How occupational therapy helps MS patients?

When symptoms of multiple sclerosis inhibit the performance of the following activities, occupational therapy can be very beneficial.

  • Activities of daily living — Self-feeding, dressing, bathing, grooming, and toileting
  • Home management tasks — Meal prep/cooking, cleaning, laundry
  • Work-related tasks — Due to cognitive issues, fatigue, or physical impairment, such as decreased hand function

An occupational therapist can create an individualized plan of care that will address problem areas in daily routines that are having a negative impact on quality of life. An OT can also work with persons living with MS, to establish appropriate physical activity regimens that will assist in rehabilitation of deficit areas, and/or maintenance of maximal levels of function in order to prevent further decline. An occupational therapist specializes in the ability to make recommendations for home and activity modifications to ensure one achieves their highest level of function and participation.
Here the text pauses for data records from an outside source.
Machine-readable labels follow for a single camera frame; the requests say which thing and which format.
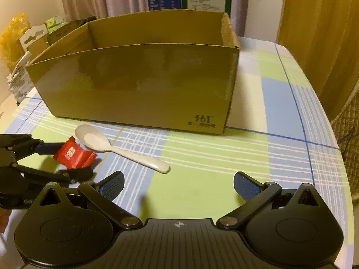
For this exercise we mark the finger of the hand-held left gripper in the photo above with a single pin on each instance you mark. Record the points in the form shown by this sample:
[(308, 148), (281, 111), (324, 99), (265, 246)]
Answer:
[(70, 175), (46, 148)]

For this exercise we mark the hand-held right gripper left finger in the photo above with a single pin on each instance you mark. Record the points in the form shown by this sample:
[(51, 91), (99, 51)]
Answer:
[(112, 187)]

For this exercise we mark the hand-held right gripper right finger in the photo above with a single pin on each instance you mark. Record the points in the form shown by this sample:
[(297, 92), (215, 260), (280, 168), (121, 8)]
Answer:
[(246, 187)]

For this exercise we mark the red candy packet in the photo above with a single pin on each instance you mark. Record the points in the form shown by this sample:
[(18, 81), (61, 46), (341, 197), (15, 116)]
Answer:
[(74, 154)]

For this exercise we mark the white plastic spoon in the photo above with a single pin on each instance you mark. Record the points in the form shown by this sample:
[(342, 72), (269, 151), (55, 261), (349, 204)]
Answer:
[(95, 140)]

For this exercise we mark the brown cardboard box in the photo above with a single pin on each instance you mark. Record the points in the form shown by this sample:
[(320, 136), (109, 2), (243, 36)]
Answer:
[(134, 89)]

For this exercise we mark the plaid cloth covered desktop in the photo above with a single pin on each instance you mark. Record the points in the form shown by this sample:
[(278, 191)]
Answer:
[(210, 168)]

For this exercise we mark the stack of white packages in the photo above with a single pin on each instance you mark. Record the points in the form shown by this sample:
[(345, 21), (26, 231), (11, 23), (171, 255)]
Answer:
[(18, 78)]

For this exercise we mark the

Occupational therapy provides assessment, treatment, and recommendations in the following areas:

Danielle Keyser, OT “It’s not enough to just live life, we should strive to love the life we live!”
  • Fatigue management
  • Cognitive rehabilitation
  • Upper body/lower body weakness
  • Home modification
  • Cooking and homemaking
  • Self-feeding with adaptive utensils
  • Workplace adaptations
  • Computer modifications
  • Bathroom equipment use
  • Dressing and grooming aids
  • Leisure/hobby skill development

How can occupational therapy help with fatigue?
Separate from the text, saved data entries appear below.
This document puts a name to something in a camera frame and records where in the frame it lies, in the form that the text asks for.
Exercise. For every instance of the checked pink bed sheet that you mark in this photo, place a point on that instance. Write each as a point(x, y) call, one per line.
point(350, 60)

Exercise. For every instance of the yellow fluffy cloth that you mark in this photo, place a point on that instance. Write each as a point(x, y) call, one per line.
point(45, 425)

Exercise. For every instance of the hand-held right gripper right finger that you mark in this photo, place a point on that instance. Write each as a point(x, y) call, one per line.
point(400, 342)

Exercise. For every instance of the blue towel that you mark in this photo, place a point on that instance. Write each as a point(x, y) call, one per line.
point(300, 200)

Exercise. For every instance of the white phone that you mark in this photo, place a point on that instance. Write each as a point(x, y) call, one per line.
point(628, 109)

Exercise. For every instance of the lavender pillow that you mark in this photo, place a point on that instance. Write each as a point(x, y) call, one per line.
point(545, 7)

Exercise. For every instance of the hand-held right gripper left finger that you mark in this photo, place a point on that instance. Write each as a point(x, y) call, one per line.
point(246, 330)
Research indicates that fatigue is a common symptom that interferes with daily functions for persons with MS. An article written by Tiffany J. Braley, MD and Ronald D. Chervin, MD,  states that fatigue is a symptom impacting “at least 75% of MS patients at some point in the disease course.” A primary step in fatigue management is to develop the skill of successfully identifying the factors that worsen fatigue; consequently, routines can then be modified to aid in fatigue reduction. An occupational therapist can assist persons with MS in learning energy conservation techniques, and in developing effective home and/or workplace routines. These interventions may be useful in maximizing participation in daily activities, while minimizing the negative impact of exhaustion.
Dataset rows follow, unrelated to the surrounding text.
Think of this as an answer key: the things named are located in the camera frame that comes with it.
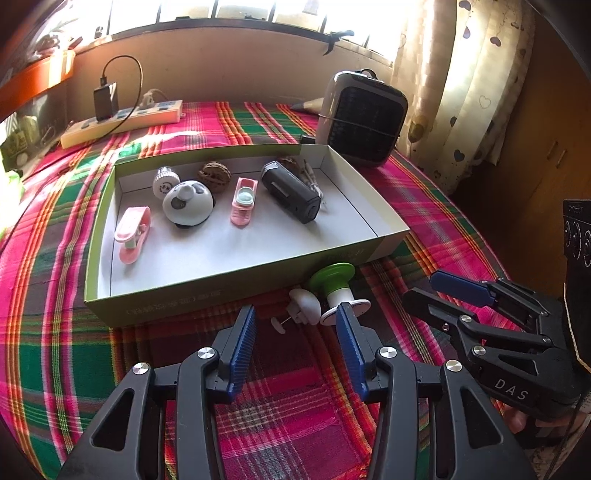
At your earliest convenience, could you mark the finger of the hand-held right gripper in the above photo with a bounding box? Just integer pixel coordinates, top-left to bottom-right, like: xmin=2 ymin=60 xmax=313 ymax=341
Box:
xmin=430 ymin=270 xmax=562 ymax=333
xmin=401 ymin=287 xmax=555 ymax=366

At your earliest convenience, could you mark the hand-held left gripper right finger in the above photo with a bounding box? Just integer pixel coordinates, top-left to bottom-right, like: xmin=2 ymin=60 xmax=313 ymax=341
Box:
xmin=335 ymin=302 xmax=536 ymax=480

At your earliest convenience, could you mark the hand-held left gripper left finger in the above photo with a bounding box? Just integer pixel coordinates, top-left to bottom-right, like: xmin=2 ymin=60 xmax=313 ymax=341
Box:
xmin=58 ymin=304 xmax=258 ymax=480

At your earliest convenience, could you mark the white mushroom-shaped gadget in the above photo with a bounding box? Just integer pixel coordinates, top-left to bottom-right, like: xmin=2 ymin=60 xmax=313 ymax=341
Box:
xmin=271 ymin=288 xmax=322 ymax=333

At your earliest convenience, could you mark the green and white plunger gadget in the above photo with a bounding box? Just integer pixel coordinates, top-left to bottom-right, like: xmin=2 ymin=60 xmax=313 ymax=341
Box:
xmin=308 ymin=263 xmax=372 ymax=326

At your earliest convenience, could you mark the shallow white box green rim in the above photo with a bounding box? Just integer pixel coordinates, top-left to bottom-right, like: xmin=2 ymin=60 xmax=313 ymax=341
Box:
xmin=82 ymin=143 xmax=411 ymax=329

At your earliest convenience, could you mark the white round panda gadget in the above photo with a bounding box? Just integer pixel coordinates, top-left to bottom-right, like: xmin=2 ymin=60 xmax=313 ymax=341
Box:
xmin=162 ymin=179 xmax=216 ymax=228

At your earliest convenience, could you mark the pink plastic clip gadget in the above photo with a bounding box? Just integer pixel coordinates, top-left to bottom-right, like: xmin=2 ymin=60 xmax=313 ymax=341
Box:
xmin=113 ymin=206 xmax=152 ymax=265

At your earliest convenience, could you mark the large brown walnut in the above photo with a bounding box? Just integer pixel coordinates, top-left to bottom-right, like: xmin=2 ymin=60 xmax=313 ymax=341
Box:
xmin=197 ymin=160 xmax=232 ymax=190

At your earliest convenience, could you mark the person's right hand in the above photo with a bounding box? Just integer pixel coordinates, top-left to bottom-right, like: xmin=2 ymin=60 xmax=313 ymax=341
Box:
xmin=502 ymin=401 xmax=530 ymax=435

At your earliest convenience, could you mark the pink gadget with teal part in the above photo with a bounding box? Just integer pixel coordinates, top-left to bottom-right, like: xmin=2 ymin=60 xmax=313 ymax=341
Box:
xmin=229 ymin=176 xmax=260 ymax=227

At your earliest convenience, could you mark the black oblong device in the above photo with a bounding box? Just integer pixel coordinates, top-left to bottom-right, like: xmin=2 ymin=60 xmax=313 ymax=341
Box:
xmin=259 ymin=160 xmax=323 ymax=225

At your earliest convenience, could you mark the wooden cabinet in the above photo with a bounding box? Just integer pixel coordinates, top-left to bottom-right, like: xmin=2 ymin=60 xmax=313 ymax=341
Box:
xmin=450 ymin=18 xmax=591 ymax=282

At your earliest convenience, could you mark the white round ribbed cap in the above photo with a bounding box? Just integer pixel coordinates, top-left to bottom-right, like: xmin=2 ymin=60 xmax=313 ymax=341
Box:
xmin=152 ymin=165 xmax=180 ymax=200

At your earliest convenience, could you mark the plaid pink green tablecloth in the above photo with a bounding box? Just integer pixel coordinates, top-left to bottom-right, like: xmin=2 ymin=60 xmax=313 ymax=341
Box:
xmin=0 ymin=99 xmax=509 ymax=480

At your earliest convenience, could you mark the grey portable heater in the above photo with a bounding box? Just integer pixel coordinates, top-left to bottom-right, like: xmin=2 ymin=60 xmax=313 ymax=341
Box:
xmin=315 ymin=69 xmax=410 ymax=168

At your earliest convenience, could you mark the cream patterned curtain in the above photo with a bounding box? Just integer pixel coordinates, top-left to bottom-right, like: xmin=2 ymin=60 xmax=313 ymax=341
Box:
xmin=392 ymin=0 xmax=537 ymax=195

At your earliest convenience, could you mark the cream power strip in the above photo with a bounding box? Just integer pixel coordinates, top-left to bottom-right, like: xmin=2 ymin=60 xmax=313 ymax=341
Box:
xmin=59 ymin=99 xmax=184 ymax=150

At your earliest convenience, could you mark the black charger block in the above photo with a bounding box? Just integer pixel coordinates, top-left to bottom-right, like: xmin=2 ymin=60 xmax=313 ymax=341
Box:
xmin=93 ymin=82 xmax=119 ymax=122

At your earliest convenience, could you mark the thin grey cable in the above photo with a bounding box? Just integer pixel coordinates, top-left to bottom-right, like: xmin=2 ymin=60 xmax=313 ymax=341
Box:
xmin=297 ymin=159 xmax=329 ymax=214

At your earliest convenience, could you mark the white plug with cord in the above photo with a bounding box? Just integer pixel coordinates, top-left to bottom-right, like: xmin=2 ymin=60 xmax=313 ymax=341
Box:
xmin=138 ymin=89 xmax=168 ymax=112

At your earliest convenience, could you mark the dark window handle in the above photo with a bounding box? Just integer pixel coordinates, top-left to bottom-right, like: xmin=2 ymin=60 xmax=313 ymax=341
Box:
xmin=322 ymin=30 xmax=356 ymax=55

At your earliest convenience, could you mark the black charger cable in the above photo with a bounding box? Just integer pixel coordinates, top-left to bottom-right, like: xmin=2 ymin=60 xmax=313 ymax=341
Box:
xmin=99 ymin=55 xmax=143 ymax=136
It is well established, through research and outcomes, that occupational therapy can play an important role in the life of an individual living with multiple sclerosis. In addition to fatigue, MS presents with many other challenging symptoms that threaten one’s independence and create disruptions in the things that make life fun and enjoyable. Below, you will meet Ms. Carolyn Marks. Her story illustrates how occupational and physical therapy can make a significant impact on function and quality of life.

MS Patient Success Story

Carolyn Marks of Opelousas, LA, recently attended the Lafayette Multiple Sclerosis Symposium in October of 2017 where she was introduced to our Director of Education and Occupational Therapist, Danielle Keyser. Danielle was invited to present to individuals and their families about home modifications that are available to those who live with the diagnosis of multiple sclerosis, helping them live life more independently. Following the presentation, Ms. Carolyn felt compelled to call her physician to obtain a prescription for both occupational and physical therapy services.

“Danielle’s presentation was very informative and she helped me to get a chair so that I can bathe independently at home, which I had not been able to do for several years. My experience has been wonderful. I’m doing things I didn’t think I could do. Everyone here has been very professional.”

So we asked Ms. Carolyn how her life has been impacted after receiving both PT and OT services and she said the following:

  1. My balance has improved.
  2. I can now kneel at church without being afraid that I would not be able to get up.
  3. I can stand up from a chair without holding on.
  4. I can now squat and pick up things from the floor.
  5. I am able to lift my leg without manually lifting it.

“I didn’t realize how important therapy is to maintain my balance, especially in MS patients. It also improved my strength…Everyone here has been so wonderful and I would definitely recommend the Therapy Center!”

If you or a loved one are living with MS or any other illness that has affected your quality of life and independence, contact one of our facilities today to see if you would be a good candidate for occupational, physical or speech therapy.

If you are experiencing any issues with fatigue, self-care, memory, or concentration, talk with your doctor about prescribing occupational therapy. Did you know that physical therapy as well as speech therapy can also be useful in treating patients with MS?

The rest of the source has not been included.